■ Aim of the task: Below are the entries; set down each of them exactly.

START Listed entries

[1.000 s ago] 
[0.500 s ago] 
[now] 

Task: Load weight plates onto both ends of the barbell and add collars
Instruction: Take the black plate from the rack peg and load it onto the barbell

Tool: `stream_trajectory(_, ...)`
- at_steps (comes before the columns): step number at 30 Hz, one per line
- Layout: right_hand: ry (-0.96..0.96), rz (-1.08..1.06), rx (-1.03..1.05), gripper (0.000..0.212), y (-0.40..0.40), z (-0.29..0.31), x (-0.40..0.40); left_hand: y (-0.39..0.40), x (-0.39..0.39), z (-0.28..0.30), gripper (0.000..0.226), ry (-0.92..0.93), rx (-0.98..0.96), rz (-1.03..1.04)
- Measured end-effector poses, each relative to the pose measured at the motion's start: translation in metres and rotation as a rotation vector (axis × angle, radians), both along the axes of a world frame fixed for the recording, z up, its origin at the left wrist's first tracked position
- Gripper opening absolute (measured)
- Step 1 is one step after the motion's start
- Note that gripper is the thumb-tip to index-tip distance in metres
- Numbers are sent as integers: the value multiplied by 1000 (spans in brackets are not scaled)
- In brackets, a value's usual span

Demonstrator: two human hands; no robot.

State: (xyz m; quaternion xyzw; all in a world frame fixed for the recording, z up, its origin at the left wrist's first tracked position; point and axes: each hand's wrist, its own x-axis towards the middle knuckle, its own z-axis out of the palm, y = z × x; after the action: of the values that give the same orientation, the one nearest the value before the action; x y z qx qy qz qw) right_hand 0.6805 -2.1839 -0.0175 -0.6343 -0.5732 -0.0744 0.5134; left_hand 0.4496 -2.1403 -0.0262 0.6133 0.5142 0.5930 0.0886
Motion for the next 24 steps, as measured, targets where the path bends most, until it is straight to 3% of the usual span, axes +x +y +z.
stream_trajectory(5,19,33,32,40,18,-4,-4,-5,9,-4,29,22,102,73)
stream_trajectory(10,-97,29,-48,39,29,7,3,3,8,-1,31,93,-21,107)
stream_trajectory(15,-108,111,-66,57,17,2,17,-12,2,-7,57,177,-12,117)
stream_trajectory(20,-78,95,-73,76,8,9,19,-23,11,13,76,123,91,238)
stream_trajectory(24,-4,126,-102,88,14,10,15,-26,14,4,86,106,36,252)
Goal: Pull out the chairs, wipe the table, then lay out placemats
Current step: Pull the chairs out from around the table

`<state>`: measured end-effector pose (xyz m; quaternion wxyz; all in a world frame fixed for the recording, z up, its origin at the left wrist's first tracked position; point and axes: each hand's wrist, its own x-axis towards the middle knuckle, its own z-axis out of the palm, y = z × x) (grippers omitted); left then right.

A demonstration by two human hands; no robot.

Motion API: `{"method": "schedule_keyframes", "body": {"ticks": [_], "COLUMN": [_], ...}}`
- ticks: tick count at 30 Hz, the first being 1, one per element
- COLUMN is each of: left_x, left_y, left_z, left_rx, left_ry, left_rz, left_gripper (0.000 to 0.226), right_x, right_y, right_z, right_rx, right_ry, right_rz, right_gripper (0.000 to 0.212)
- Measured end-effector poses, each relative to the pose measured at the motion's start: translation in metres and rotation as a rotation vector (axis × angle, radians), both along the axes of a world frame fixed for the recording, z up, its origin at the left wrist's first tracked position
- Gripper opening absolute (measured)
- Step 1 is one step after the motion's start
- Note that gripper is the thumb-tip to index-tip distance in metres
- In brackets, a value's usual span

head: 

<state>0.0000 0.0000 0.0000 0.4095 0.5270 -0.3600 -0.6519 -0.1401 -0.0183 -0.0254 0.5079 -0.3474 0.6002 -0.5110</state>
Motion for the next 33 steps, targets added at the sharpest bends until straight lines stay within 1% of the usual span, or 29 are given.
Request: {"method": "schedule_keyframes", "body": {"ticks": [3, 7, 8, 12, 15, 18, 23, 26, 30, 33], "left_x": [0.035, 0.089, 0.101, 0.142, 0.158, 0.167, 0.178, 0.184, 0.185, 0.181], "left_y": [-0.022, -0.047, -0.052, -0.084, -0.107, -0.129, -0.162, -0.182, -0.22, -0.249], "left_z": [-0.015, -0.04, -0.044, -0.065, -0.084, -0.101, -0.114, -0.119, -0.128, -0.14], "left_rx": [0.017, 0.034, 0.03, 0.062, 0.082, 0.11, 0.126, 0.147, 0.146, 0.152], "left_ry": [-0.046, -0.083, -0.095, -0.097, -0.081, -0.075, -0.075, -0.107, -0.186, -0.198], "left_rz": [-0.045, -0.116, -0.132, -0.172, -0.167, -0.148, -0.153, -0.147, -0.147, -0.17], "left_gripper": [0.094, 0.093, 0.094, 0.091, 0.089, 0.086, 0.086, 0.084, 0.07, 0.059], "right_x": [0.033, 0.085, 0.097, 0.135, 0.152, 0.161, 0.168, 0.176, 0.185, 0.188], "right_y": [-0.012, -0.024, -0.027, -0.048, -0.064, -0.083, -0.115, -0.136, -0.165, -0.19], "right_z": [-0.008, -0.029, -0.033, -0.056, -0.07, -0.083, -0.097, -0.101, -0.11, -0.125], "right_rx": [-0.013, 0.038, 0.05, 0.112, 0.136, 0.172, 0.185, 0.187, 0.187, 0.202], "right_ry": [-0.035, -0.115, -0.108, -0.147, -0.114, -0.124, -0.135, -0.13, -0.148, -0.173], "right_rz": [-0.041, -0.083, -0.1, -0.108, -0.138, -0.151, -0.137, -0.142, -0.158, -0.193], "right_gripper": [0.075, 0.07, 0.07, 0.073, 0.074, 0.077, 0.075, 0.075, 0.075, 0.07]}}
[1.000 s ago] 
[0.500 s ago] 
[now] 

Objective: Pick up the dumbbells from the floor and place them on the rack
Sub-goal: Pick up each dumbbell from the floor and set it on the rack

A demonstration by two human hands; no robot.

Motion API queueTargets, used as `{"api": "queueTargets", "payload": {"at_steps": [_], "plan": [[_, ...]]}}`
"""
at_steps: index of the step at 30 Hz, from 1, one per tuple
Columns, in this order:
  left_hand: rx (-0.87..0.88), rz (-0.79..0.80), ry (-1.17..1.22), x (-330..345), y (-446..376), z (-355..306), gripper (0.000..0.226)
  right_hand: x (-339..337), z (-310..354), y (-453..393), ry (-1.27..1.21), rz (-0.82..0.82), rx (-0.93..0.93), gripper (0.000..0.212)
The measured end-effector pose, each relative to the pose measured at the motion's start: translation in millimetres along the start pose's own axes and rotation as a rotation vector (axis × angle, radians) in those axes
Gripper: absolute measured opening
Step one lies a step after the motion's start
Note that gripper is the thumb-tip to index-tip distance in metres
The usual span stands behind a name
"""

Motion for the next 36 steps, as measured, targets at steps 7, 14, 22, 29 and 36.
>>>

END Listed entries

■ Solution to the exercise:
[1.000 s ago] 
[0.500 s ago] 
[now] 

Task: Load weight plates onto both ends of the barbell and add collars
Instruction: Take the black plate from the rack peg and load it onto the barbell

Tool: `stream_trajectory(_, ...)`
- at_steps (comes before the columns): step number at 30 Hz, one per line
- Layout: right_hand: ry (-0.96..0.96), rz (-1.08..1.06), rx (-1.03..1.05), gripper (0.000..0.212), y (-0.40..0.40), z (-0.29..0.31), x (-0.40..0.40); left_hand: y (-0.39..0.40), x (-0.39..0.39), z (-0.28..0.30), gripper (0.000..0.226), ry (-0.92..0.93), rx (-0.98..0.96), rz (-1.03..1.04)
- Measured end-effector poses, each relative to the pose measured at the motion's start: translation in metres and rotation as a rotation vector (axis × angle, radians), both along the axes of a world frame fixed for the recording, z up, its origin at the left wrist's first tracked position
- Gripper opening absolute (measured)
- Step 1 is one step after the motion's start
- Note that gripper is the thumb-tip to index-tip distance in metres
- Numbers are sent as integers: the value multiplied by 1000 (spans in brackets are not scaled)
- In brackets, a value's usual span

Demonstrator: two human hands; no robot.

State: (xyz m; quaternion xyzw; all in a world frame fixed for the recording, z up, its origin at the left wrist's first tracked position; point and axes: each hand's wrist, its own x-axis towards the middle knuckle, its own z-axis out of the palm, y = z × x; after the action: of the values that give the same orientation, the one nearest the value before the action; x y z qx qy qz qw) right_hand 0.6805 -2.1839 -0.0175 -0.6343 -0.5732 -0.0744 0.5134; left_hand 0.4496 -2.1403 -0.0262 0.6133 0.5142 0.5930 0.0886
Motion for the next 24 steps, as measured, targets where the path bends most, until it is straight to 3% of the usual span, axes +x +y +z.
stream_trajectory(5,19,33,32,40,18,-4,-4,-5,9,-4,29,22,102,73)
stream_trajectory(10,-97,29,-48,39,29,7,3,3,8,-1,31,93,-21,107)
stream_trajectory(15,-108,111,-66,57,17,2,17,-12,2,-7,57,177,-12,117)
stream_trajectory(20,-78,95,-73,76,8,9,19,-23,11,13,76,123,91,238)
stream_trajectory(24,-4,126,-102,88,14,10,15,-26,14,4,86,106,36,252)
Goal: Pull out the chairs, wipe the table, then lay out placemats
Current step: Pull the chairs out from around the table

`<state>`: measured end-effector pose (xyz m; quaternion wxyz; all in a world frame fixed for the recording, z up, its origin at the left wrist's first tracked position; point and axes: each hand's wrist, its own x-axis towards the middle knuckle, its own z-axis out of the palm, y = z × x) (grippers omitted); left then right.

A demonstration by two human hands; no robot.

Motion API: `{"method": "schedule_keyframes", "body": {"ticks": [_], "COLUMN": [_], ...}}`
- ticks: tick count at 30 Hz, the first being 1, one per element
- COLUMN is each of: left_x, left_y, left_z, left_rx, left_ry, left_rz, left_gripper (0.000 to 0.226), right_x, right_y, right_z, right_rx, right_ry, right_rz, right_gripper (0.000 to 0.212)
- Measured end-effector poses, each relative to the pose measured at the motion's start: translation in metres and rotation as a rotation vector (axis × angle, radians), both along the axes of a world frame fixed for the recording, z up, its origin at the left wrist's first tracked position
- Gripper opening absolute (measured)
- Step 1 is one step after the motion's start
- Note that gripper is the thumb-tip to index-tip distance in metres
- In brackets, a value's usual span

head: 

<state>0.0000 0.0000 0.0000 0.4095 0.5270 -0.3600 -0.6519 -0.1401 -0.0183 -0.0254 0.5079 -0.3474 0.6002 -0.5110</state>
Motion for the next 33 steps, targets added at the sharpest bends until straight lines stay within 1% of the usual span, or 29 are given.
Request: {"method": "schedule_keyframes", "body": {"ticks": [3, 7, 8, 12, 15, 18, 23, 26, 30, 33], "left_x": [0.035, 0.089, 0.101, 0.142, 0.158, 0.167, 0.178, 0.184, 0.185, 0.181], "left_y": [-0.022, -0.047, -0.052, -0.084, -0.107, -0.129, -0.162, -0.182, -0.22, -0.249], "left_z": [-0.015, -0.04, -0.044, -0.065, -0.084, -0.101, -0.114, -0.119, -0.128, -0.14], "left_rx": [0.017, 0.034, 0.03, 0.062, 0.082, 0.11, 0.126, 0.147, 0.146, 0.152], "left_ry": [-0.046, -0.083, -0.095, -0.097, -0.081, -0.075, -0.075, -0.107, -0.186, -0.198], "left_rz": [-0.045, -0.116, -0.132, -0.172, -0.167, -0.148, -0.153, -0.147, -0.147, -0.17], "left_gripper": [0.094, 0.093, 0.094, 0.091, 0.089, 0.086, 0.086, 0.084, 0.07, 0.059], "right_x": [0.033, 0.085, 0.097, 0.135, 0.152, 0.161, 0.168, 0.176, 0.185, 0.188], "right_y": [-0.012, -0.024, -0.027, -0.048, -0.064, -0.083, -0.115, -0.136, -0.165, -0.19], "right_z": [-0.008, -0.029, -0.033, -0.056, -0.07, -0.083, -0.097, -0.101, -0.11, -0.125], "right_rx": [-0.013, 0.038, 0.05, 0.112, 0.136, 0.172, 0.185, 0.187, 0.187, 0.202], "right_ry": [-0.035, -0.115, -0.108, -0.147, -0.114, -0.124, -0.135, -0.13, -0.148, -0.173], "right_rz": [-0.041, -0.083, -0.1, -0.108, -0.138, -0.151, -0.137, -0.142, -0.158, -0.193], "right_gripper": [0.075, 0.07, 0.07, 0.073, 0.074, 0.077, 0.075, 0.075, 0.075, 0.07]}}
[1.000 s ago] 
[0.500 s ago] 
[now] 

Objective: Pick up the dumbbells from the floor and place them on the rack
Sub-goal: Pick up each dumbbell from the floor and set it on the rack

A demonstration by two human hands; no robot.

Motion API queueTargets, used as `{"api": "queueTargets", "payload": {"at_steps": [_], "plan": [[_, ...]]}}`
"""
at_steps: index of the step at 30 Hz, from 1, one per tuple
Columns, in this order:
  left_hand: rx (-0.87..0.88), rz (-0.79..0.80), ry (-1.17..1.22), x (-330..345), y (-446..376), z (-355..306), gripper (0.000..0.226)
  right_hand: x (-339..337), z (-310..354), y (-453..393), ry (-1.27..1.21), rz (-0.82..0.82), rx (-0.93..0.93), gripper (0.000..0.212)
The measured end-effector pose, each relative to the pose measured at the motion's start: translation in millimetres along the start pose's own axes and rotation as a rotation vector (axis × angle, radians) in those axes
Gripper: absolute measured opening
Step one lies a step after the motion's start
Note that gripper is the thumb-tip to index-tip distance in metres
The usual span stands behind a name
"""

Motion for the next 36 steps, as measured, targets at steps 7, 14, 22, 29 and 36.
>>>

No more output is expected here.